The weight of that settled deep in my chest.

"You didn't even try to save them."

"I tried to preserve them."

"That's not the same thing."

"No."

I turned toward him.

"That's slaughter."

"It was mercy."

My temper flared.

"That's what everyone says."

Kael didn't react.

He simply watched me.

"You killed an entire city," I continued. "People who trusted you."

"Yes."

"And you call that mercy."

"Yes."

The certainty in his voice made something twist in my stomach.

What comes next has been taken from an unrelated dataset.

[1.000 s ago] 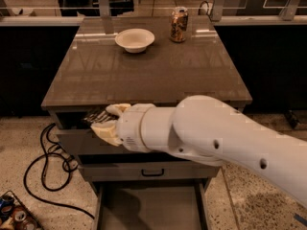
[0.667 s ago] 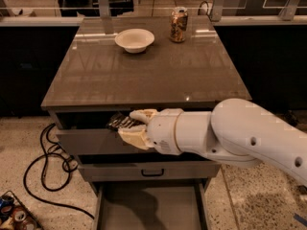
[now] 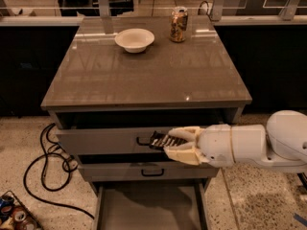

"You don't even regret it."

"No."

That hit harder than anything else.

I stared at him.

"How can you not?"

Kael's expression didn't change.

"Because I remember what they became."

"And that justifies it?"

"It makes it necessary."

I shook my head.

"No. That's just you deciding you get to choose who lives and who dies."

"Yes."

The bluntness of that answer stopped me cold.

No denial.

No justification.

Just truth.

"And you're okay with that," I said quietly.

"I am capable of it," he corrected.

"That's not better."

"No."

Silence stretched between us again.

The dead city surrounded us.

Still.

Watching.

"You said you loved them," I said finally.

"I did."

"And this is what love looks like to you?"

Kael's gaze moved slowly across the ruins.

When he spoke, his voice was softer.

Not weaker.

Just… quieter.

"I loved them," he said. "But love is not the opposite of destruction."

He looked back at me.

"It is the reason for it."

The words settled into the silence like something heavy and permanent.

And for the first time—

I began to understand just how dangerous he really was.